■ **Work request**: From the first line of the records below through the line containing "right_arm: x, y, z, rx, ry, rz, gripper", copy everything exactly and nothing more.

################

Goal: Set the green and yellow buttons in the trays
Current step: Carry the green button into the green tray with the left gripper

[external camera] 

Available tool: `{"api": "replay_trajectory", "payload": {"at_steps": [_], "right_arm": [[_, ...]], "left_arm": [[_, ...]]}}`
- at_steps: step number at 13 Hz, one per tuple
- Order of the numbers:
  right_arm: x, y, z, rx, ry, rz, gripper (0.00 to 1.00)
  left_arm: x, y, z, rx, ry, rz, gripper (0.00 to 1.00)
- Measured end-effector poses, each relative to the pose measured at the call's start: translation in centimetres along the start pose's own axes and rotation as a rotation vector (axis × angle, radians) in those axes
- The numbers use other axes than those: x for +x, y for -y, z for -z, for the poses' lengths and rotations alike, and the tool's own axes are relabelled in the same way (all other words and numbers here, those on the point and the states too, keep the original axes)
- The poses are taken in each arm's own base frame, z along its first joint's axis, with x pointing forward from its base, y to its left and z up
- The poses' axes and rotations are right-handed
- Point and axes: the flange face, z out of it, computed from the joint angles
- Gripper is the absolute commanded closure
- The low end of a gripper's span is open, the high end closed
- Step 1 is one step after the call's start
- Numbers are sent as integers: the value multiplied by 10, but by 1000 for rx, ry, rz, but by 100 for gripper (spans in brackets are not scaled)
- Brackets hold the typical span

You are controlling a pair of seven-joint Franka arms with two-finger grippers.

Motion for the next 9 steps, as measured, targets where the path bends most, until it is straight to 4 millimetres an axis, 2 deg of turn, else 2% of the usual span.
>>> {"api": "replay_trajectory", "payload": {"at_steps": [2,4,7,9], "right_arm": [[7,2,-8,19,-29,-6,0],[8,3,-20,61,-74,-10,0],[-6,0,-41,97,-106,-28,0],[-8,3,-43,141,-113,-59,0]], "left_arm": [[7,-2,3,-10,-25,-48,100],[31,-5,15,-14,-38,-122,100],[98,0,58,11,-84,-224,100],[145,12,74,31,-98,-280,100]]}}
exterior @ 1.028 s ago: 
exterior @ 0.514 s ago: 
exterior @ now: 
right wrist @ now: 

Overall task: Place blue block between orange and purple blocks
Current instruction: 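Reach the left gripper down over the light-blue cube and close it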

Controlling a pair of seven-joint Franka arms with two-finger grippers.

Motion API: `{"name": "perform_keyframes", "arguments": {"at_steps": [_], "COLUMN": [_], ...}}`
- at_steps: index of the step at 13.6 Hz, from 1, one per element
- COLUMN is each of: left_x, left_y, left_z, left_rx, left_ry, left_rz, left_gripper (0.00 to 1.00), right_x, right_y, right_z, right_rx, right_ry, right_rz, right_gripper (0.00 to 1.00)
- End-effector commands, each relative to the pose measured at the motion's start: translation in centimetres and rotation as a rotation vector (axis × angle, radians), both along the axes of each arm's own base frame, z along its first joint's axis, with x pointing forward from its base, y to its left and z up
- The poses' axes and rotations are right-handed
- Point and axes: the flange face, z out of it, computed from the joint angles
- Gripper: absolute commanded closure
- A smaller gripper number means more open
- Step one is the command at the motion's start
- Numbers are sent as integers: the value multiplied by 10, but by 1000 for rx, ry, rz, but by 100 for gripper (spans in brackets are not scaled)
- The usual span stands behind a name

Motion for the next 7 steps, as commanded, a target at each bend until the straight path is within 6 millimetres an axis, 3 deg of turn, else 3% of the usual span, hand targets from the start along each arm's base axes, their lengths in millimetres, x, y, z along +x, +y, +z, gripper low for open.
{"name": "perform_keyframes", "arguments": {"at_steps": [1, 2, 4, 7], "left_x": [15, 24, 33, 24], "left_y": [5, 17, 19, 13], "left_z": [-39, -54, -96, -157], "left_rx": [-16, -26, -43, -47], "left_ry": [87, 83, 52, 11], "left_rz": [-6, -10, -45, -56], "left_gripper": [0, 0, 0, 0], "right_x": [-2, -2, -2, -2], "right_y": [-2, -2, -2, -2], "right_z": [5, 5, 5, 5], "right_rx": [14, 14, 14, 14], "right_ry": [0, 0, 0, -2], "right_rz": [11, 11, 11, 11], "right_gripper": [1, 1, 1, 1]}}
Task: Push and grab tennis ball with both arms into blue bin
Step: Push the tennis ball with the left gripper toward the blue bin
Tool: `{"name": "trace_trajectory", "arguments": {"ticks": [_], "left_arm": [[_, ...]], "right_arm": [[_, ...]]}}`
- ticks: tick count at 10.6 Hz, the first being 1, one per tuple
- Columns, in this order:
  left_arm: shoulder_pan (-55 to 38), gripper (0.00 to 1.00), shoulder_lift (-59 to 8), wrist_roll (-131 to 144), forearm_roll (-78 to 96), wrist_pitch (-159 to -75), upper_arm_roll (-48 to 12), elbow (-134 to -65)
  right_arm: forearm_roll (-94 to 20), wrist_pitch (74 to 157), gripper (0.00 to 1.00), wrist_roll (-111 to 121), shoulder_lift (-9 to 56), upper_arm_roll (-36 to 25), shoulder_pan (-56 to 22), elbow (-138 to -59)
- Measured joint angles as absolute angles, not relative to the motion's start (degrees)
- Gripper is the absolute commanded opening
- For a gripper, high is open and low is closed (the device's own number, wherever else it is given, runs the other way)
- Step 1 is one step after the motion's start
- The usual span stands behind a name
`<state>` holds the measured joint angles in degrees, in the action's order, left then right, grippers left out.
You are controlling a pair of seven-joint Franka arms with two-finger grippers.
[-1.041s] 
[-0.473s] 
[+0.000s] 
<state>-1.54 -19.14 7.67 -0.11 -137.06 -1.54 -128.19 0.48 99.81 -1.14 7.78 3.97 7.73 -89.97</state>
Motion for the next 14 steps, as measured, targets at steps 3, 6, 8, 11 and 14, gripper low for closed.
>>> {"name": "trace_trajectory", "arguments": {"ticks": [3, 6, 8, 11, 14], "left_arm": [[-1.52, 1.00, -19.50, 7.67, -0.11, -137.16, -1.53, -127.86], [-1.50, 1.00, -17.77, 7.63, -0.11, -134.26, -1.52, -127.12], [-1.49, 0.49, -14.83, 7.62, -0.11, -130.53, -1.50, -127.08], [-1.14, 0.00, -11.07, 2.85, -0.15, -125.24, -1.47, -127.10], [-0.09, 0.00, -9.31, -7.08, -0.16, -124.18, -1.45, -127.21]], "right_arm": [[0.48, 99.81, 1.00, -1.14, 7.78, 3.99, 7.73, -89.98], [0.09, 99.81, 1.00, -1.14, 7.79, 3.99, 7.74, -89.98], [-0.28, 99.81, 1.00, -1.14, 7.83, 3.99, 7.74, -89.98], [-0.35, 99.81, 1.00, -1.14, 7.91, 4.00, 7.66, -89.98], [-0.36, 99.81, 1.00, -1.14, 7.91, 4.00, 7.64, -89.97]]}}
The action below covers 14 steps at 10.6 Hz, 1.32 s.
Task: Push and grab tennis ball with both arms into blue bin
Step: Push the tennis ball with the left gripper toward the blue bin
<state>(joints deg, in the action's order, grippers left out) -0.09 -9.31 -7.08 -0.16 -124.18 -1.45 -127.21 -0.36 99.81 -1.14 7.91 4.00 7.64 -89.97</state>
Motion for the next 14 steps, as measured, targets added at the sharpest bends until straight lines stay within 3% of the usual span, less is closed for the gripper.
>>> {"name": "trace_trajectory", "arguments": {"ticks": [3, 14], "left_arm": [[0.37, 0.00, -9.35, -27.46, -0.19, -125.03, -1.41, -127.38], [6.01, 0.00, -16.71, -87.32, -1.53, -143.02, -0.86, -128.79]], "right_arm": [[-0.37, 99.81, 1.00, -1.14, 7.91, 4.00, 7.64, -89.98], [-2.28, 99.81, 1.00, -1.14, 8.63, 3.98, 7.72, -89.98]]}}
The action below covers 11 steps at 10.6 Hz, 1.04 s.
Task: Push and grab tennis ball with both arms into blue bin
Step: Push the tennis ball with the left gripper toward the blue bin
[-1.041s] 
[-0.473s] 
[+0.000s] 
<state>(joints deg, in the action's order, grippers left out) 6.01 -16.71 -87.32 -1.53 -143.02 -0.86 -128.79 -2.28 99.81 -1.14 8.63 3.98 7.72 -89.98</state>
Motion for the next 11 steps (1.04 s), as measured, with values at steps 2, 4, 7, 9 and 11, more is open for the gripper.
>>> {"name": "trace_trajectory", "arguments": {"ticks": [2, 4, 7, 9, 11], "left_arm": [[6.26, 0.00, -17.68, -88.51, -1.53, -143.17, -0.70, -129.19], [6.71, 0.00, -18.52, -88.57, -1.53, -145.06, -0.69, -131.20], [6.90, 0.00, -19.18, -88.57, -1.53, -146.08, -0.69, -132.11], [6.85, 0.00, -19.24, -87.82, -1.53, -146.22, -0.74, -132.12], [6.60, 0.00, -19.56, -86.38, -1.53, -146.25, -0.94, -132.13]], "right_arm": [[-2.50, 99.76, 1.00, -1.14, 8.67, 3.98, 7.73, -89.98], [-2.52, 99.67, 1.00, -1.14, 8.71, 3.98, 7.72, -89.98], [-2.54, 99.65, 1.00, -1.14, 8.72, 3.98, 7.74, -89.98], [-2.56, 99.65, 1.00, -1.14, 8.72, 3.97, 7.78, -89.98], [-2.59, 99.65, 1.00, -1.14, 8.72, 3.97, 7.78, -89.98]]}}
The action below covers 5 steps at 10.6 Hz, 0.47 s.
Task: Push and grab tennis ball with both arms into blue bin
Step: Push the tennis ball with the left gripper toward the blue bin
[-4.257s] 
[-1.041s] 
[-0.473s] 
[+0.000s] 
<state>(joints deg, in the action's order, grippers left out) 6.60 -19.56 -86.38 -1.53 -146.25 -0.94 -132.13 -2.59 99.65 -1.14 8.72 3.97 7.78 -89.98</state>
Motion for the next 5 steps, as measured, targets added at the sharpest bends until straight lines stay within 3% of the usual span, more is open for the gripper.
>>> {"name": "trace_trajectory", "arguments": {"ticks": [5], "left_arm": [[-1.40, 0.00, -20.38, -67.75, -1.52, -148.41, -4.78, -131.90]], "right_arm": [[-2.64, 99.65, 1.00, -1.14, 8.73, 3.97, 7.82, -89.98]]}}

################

■ **Answer space**:
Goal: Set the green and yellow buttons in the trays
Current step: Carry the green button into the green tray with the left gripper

[external camera] 

Available tool: `{"api": "replay_trajectory", "payload": {"at_steps": [_], "right_arm": [[_, ...]], "left_arm": [[_, ...]]}}`
- at_steps: step number at 13 Hz, one per tuple
- Order of the numbers:
  right_arm: x, y, z, rx, ry, rz, gripper (0.00 to 1.00)

Nothing else is required for this exercise.